Friday, July 23, 2010

Blogging About Logging - Informix Physical and Logical Logging

What rolls down stairs alone or in pairs
Rolls over your neighbor's dog?

What's great for a snack and fits on your back?
It's Log, Log, Log!

It's Log, Log.  It's big, it's heavy, it's wood.
It's Log, Log.  It's better than bad, it's good!

Everyone wants a Log!  You're gonna love it, Log!
Come on and get your Log!  Everyone needs a Log!

- Ren and Stimpy

Logical Logging

Each time you insert, update or delete a row a logical log record containing information about what was changed and how is written to the logical log (if transaction logging is enabled for your database.  You do have this enabled, right?)  Each time you create or alter a database object (table, index, sequence, etc.) a logical log record is written to the logical log (even if transaction logging is disabled).  Each time you run a backup, a checkpoint happens, you add a chunk or dbspace or a new extent is allocated a logical log record is written to the logical log.

So what are all of these logical log records good for?  Well, they're good for a lot of things.
  • Transaction Rollback
  • Recovery from Engine Failure (Data Restore and Fast Recovery)
  • Deferred Constraint Checking
  • Cascading Deletes
  • Distributed Transactions (Two Phase Commit)
  • Enterprise Replication
  • High Availability Data Replication 
Physical Logging

The Physical Log stores a before-image of any page that Informix is going to modify.  A before-image of a page is how the page looked at the time of the last checkpoint.  Only one before-image for each modified page is written to the Physical Log.  If you were to modify the same page over and over and over again in between checkpoints, only the first modification would cause a before-image to be written to the Physical Log.

The before-images in the Physical Log are used by fast recovery and database restores to give an accurate snapshot of your data at the time of the last checkpoint.

Thatsalotta I/O

Yes, it is and if not configured correctly logical and physical logging can become a bottleneck.  Heck, even if configured the right way logical and physical logging can be your bottleneck.  Don't be sad, something has to be a bottleneck and it will most likely be the slowest part of a database system, the disk.  The goal is to minimize the impact of all this logging.  Whether you like it or not, we need to do all of this logging to keep our data safe.


When the engine writes to the logical or physical log it doesn't write directly to disk, it puts as many of these writes as it can into one of the 3 logical log buffers or one of the 2 physical log buffers.  These buffers are then written to stable storage on disk in a block which is faster than doing them one at a time.

I have never personally seen a performance problem that was a result of poorly configured log buffers nor have I seen much performance gain from dramatically increasing the size of my log buffers.  Start out with a LOGBUFF of 64 KB and a PHYSBUFF of 128 KB (the defaults in onconfig.std) and monitor the pages/io fields in the onstat -l output and shoot for values that equal buffer size / 2 * .75 or 75% full at the time of buffer flushing.

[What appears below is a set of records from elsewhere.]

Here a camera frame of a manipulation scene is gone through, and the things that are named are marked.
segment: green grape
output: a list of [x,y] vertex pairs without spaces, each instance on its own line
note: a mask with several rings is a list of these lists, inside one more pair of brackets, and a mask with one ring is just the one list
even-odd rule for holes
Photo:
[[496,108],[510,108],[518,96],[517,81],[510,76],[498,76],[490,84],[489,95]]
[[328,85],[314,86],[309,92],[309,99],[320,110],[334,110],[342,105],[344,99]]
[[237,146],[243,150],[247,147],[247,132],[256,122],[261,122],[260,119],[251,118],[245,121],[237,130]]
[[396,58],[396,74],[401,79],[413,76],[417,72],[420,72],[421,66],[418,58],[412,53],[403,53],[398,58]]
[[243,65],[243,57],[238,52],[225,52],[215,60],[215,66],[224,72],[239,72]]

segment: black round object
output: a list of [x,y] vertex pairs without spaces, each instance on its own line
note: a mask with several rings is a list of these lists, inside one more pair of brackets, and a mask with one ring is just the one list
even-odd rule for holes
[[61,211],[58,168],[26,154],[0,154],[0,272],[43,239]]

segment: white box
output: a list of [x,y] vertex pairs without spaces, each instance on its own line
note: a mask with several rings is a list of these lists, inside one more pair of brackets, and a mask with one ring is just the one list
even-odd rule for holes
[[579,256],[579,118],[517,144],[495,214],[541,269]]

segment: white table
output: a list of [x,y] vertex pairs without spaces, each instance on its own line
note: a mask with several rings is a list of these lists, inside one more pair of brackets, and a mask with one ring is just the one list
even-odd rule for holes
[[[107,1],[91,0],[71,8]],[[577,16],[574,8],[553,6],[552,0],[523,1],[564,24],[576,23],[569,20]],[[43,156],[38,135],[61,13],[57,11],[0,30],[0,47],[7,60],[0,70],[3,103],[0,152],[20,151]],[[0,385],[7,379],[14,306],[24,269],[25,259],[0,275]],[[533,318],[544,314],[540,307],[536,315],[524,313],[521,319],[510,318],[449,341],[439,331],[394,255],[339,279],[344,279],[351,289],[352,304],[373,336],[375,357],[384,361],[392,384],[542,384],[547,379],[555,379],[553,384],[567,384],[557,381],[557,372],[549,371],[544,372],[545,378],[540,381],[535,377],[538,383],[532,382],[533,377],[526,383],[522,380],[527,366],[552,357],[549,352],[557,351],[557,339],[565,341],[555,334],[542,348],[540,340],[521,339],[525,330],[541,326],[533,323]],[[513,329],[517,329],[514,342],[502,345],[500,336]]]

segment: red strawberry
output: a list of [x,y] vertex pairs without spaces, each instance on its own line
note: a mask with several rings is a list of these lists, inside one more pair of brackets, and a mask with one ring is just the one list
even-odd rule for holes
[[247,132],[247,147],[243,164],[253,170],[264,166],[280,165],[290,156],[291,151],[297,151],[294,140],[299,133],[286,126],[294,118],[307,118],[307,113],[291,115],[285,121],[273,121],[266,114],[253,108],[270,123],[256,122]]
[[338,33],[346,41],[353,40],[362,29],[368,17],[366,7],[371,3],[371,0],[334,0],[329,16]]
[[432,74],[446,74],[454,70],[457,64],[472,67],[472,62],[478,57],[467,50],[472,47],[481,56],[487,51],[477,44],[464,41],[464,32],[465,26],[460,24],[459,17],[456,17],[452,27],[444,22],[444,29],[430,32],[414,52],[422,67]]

NOTE: If Unbuffered logging is configured (this is what I use for the highest level of data integrity) you will be hard pressed to get near 75% buffer fullness at the time of flush if you are an OLTP environment and have a lot of small transactions.  Unbuffered logging forces the logical log buffer to be flushed at the end of a transaction before the transaction can complete.  I'm currently getting 1.2 pages/io (2.4 KB) for my logical log buffers.

Get Yourself Some More Disks

Look at what can happen when you modify a row
  • Find the page to be modified either through and index or a sequential scan
  • Read the data page containing the row to be modified from disk into memory
  • Write a before-image to the physical log buffer
  • Write a logical log record of the update to the logical log buffer
  • Modify the data page in memory
  • Flush the physical log buffer to disk
  • Flush the logical log buffer to disk
  • Flush the data page to disk 
That's a lot of disk access to different parts of the disk trying to happen at about the same time.  You can really improve performance by putting your physical log, logical logs and data on separate spindles.  Is this a requirement to get good performance with Informix?  Hell no.  All RDBMSs use logging in a similar way and I'll bet that there are plenty of single disk MySQL, SQL Server, DB2, Oracle and Informix production installs out there doing just fine.  But if maximum performance is your goal and you can get multiple disks to spread and parallelize your I/O then do it.

Increasing the size of the Physical Log

Until recently it was kind of taboo to have your physical log live in the rootdbs.  The mantra was "put rootdbs, the physical log and the logical logs on separate disks" and if you didn't your peers would laugh at you and call you names.  Truth is, if you are doing what you're supposed to and do not have any user data living in the rootdbs there really isn't too much I/O to the rootdbs so having the physical log live there doesn't cause much I/O conflict.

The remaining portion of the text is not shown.